The main objective is to examine Bump2be's feasibility and preliminary efficacy as an
intervention for these women to better regulate their BG levels and to meet their
diabetes-related clinical targets for pregnancy. More specifically, Bump2be will be tested
in a randomized clinical trial in which 58 T1DM women who are either TP or PP will be
recruited. As part of this pre-post study design, participants will be randomly assigned to
either the Bump2be intervention (n=29) or the routine care group (n=29). Data collected will
include frequency of extreme BG, consequences of extreme BG, average BG levels (HbA1c
level), estimation of BG, detection of low and high BG, and psychological functioning
(including fear of hypoglycemia, avoidance of hyperglycemia, well-being, and internal locus
of control). Interviews with up to 10 trial participants will be conducted at the conclusion
of their study participation, to enable further optimization of the intervention in
preparation for a subsequent R01 submission. This will be the first study investigating the
use of the Internet to improve detection and management of extreme BG levels in Diabetes
mellitus type 1 (T1DM) women who are either TP or PP.
Status | Completed |
Enrollment | 54 |
Est. completion date | October 2016 |
Est. primary completion date | September 2016 |
Accepts healthy volunteers | Accepts Healthy Volunteers |
Gender | Female |
Age group | 18 Years to 64 Years |
Eligibility |
Inclusion Criteria: - Must be diagnosed with T1DM for at least a year - Either actively trying to get pregnant or planning to become pregnant in the 12 months following enrollment in this study - Own and routinely use a BG memory meter - Measure BG more than twice per day - Should be able to download personal BG meter onto a computer - Be able to read and speak English - Be able to provide informed consent - Have regular access to a computer and the Internet, and be able to view the website content independently - Reside in the United States Exclusion Criteria: - Residents of another country - Unable to travel to Lab Corp for blood work |
Allocation: Randomized, Intervention Model: Parallel Assignment, Masking: Open Label, Primary Purpose: Supportive Care
Country | Name | City | State |
---|---|---|---|
United States | University of Viginia Center for Behavioral Health & Technology | Charlottesville | Virginia |
Lead Sponsor | Collaborator |
---|---|
University of Virginia | National Institute of Diabetes and Digestive and Kidney Diseases (NIDDK) |
United States,
Cox D, Ritterband L, Magee J, Clarke W, Gonder-Frederick L. Blood glucose awareness training delivered over the internet.

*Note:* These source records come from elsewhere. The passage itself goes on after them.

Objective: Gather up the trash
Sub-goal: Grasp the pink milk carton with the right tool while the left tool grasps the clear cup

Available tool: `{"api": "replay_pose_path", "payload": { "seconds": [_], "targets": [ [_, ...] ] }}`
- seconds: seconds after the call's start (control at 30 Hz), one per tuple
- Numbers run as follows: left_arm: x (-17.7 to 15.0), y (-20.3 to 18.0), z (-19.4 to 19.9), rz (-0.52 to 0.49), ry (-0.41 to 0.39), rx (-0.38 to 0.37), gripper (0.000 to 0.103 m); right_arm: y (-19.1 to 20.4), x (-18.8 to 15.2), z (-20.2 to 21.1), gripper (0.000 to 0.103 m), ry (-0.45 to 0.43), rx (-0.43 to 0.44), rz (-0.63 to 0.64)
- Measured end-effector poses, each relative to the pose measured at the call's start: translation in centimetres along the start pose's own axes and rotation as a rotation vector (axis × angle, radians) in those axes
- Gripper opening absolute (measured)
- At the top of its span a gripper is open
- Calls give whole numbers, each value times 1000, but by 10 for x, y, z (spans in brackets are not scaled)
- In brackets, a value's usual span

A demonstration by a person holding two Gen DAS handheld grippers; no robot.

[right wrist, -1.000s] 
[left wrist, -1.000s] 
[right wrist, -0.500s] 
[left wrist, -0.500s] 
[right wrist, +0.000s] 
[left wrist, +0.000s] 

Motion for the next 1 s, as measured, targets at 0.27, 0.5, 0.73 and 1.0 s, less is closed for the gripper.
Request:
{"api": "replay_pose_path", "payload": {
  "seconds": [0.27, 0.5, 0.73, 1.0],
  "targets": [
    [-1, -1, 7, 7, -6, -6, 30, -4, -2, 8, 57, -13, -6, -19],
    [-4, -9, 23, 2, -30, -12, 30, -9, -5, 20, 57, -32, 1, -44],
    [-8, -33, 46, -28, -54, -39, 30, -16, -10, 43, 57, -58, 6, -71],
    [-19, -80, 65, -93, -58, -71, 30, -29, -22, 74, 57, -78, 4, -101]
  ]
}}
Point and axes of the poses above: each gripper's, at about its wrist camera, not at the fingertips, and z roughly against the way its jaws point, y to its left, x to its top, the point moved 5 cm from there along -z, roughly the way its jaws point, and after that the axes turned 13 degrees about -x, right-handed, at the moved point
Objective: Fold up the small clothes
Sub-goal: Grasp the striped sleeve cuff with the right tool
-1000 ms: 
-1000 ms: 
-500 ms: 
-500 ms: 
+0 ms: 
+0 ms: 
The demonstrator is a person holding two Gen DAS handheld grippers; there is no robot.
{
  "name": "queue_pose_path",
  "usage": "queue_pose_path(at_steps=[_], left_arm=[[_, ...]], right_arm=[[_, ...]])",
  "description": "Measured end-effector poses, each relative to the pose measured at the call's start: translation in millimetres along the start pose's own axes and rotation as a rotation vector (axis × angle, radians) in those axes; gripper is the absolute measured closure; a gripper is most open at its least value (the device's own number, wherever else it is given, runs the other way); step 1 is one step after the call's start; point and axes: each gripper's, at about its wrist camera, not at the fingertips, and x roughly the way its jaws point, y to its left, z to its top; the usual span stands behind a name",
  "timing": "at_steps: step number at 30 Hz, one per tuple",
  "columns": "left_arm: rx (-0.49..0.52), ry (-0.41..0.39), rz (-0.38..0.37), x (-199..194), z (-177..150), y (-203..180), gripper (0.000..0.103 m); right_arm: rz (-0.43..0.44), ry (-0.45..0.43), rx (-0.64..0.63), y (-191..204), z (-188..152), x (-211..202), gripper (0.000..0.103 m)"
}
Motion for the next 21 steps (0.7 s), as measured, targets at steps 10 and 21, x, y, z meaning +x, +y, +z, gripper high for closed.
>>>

Diabetes Care. 2008 Aug;31(8):1527-8. doi: 10.2337/dc07-1956. Epub 2008 May 13. — View Citation
Singh H, Murphy HR, Hendrieckx C, Ritterband L, Speight J. The challenges and future considerations regarding pregnancy-related outcomes in women with pre-existing diabetes. Curr Diab Rep. 2013 Dec;13(6):869-76. doi: 10.1007/s11892-013-0417-5. Review. — View Citation
Singh H, Owen S, Crook M, Gonder--Frederick L, Ingersoll & Ritterband L (2014) Women's experiences of pregnancy in type 1 diabetes: Implications for patient care. Annals of Behavioral Medicine, 47(Supplement 1): s17, A---054.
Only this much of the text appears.